Seorang laki-laki yang kebetulan duduk di sudut ruangan, tampak gugup. Ini adalah pertama kalinya ia bekerja berdampingan dengan Sean. Dan hei, ia tidak ingin kehilangan kepercayaan pembunuh bayaran yang sangat diagungkan di seluruh penjuru hal yang berbau kriminalitas.
"I'd rather just die." gumamnya sambil meneguk saliva dengan susah payah.
"Ya, lakukan bodoh. Sudah ku bilang daritadi kalau kamu harus segera kabur, dan apa tindakan mu? Masih mengutak-atik layar laptop." Terdengar suara Sean dari alat komunikasi yang memang saling terhubung satu sama lain.
"You know? I have done what I can."
"Well then, do your own thing and that means I'm not helping you. Think of it as your aptitude test working side by side with me, amigos."
"But—"
Terdengar seperti sambungan suara terputus, dan itu membuat Theo menghela napas. "Sial."
Mau tidak mau, Theo akan melakukannya sendirian. Ia melirik ke arah Oveline, terlihat wanita itu seperti meminta tolong padanya, ia langsung mengalihkan pandangan dan tidak peduli.
Mengerti dengan langkah apa yang harus ia ambil selanjutnya, Theo lebih dulu melirik ke arah koper yang kini berada di salah satu meja yang dilingkari oleh bodyguard Albert, si laki-laki yang telah tewas.
Koper yang kini berada di tangannya sama persis dengan koper yang menjadi incarannya, sungguh. Dan dalam detik selanjutnya …
"EXCUSE ME, HEY KALIAN PARA LAKI-LAKI BERTUBUH BESAR!"
Tentu tingkah Theo menjadi pusat perhatian. Untung saja menyamaran di wajahnya cukup bagus, sehingga ia tidak akan di kenali sebagai Theo, si laki-laki pembunuh bayaran kelas kakap.

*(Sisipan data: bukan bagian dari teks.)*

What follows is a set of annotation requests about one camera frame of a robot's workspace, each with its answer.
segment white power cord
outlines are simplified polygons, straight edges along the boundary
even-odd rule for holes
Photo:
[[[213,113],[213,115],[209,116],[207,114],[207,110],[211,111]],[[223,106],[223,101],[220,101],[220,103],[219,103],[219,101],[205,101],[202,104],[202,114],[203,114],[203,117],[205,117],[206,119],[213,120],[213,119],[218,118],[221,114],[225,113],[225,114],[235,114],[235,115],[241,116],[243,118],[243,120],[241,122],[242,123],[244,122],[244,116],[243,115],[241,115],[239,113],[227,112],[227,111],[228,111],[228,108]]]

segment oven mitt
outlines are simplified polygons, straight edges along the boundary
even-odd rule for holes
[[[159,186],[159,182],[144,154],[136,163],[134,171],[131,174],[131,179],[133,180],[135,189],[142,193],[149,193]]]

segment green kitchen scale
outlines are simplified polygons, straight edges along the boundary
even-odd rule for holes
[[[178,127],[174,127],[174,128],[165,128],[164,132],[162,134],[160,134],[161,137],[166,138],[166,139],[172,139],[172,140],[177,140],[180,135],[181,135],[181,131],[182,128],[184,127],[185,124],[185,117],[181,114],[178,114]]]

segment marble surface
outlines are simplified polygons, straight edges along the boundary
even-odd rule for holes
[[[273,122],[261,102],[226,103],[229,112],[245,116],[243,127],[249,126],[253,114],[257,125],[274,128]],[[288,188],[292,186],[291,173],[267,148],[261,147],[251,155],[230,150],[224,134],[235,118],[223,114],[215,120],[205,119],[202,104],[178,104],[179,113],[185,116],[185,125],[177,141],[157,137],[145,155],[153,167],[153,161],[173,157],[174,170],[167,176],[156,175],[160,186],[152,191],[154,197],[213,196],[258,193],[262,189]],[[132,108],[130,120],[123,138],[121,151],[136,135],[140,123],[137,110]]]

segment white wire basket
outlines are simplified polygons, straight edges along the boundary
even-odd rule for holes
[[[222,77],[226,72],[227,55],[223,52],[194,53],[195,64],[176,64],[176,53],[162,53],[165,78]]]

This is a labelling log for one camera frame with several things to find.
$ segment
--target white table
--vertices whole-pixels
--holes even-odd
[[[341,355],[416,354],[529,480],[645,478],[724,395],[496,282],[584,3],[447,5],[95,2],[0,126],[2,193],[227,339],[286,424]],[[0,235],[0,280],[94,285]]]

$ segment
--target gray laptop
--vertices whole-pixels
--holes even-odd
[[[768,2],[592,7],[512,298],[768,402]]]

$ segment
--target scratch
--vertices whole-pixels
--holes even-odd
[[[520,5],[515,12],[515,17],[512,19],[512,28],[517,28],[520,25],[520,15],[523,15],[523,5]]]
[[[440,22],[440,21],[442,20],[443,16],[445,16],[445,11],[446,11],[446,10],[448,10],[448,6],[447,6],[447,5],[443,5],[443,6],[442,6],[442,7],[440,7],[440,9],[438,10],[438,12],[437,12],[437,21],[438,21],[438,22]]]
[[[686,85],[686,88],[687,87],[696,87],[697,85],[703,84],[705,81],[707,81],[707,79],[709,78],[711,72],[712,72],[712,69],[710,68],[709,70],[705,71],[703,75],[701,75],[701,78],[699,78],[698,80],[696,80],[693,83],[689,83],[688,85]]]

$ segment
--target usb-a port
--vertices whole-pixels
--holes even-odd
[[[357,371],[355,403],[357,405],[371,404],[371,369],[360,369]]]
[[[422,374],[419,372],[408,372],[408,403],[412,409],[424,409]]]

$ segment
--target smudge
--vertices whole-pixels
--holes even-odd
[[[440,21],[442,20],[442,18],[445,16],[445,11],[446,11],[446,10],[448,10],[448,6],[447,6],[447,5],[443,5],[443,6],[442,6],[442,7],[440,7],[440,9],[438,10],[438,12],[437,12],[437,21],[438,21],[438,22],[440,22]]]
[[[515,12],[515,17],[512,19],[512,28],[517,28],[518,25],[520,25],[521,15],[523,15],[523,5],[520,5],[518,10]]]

"Siapa yang berani menyela saat kita sedang melakukan penggeledahan?"
"Of course I am, call me Mr. Leo right now."
"Dengan alasan apa anda menyelak—"
"Bisakah kalian memeriksa ku terlebih dulu? Aku tidak memiliki waktu untuk pemeriksaan ilegal kalian," Theo dengan berani melangkahkan kaki mendekati para body guard itu.
Setelahnya, ia meletakkan kopernya bersebelahan dengan koper yang di bawa oleh Albert sebelum laki-laki tipu muslihat itu tewas.

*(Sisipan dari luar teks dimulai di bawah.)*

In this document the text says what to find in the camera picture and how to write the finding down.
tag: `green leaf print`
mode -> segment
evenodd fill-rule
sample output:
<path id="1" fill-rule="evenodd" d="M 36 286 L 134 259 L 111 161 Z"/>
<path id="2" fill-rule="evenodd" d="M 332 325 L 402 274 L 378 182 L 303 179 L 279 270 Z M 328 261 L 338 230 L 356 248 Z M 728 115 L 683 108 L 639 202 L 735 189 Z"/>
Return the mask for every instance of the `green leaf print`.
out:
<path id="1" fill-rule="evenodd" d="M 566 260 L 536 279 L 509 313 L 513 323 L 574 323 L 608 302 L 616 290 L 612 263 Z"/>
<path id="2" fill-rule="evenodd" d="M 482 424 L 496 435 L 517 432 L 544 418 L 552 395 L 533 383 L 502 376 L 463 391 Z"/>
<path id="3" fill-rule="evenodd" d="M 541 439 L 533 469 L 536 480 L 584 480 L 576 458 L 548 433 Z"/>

Merentangkan tangan bersiap untuk di periksa, tenang saja jas-nya dilengkapi pelindung yang artinya all his spy tools will be undetected.
Para bodyguard menatap satu sama lain, namun tak ayal salah satu dari mereka menggeledah tubuh Theo bahkan jas-nya juga di periksa.
"Dia aman, boleh keluar."
Theo sedikit merapihkan jas-nya yang tampak berantakan hasil di geledah oleh orang besar di hadapannya. "Baiklah." Ia kembali mengambil koper miliknya. Koper miliknya? Salah. Ia menukar koper miliknya dengan koper milik Albert yang kini sudah berada di genggamannya. "Thank you, and good luck to you all."
Dan Theo sambil keluar dari toko roti itu dengan langkah yang gagah, seolah instrumen music epic cinematic cahaya kemenangan mengiringi setiap langkahnya.
"I have proven to you that I am worth working with Mr. Sean."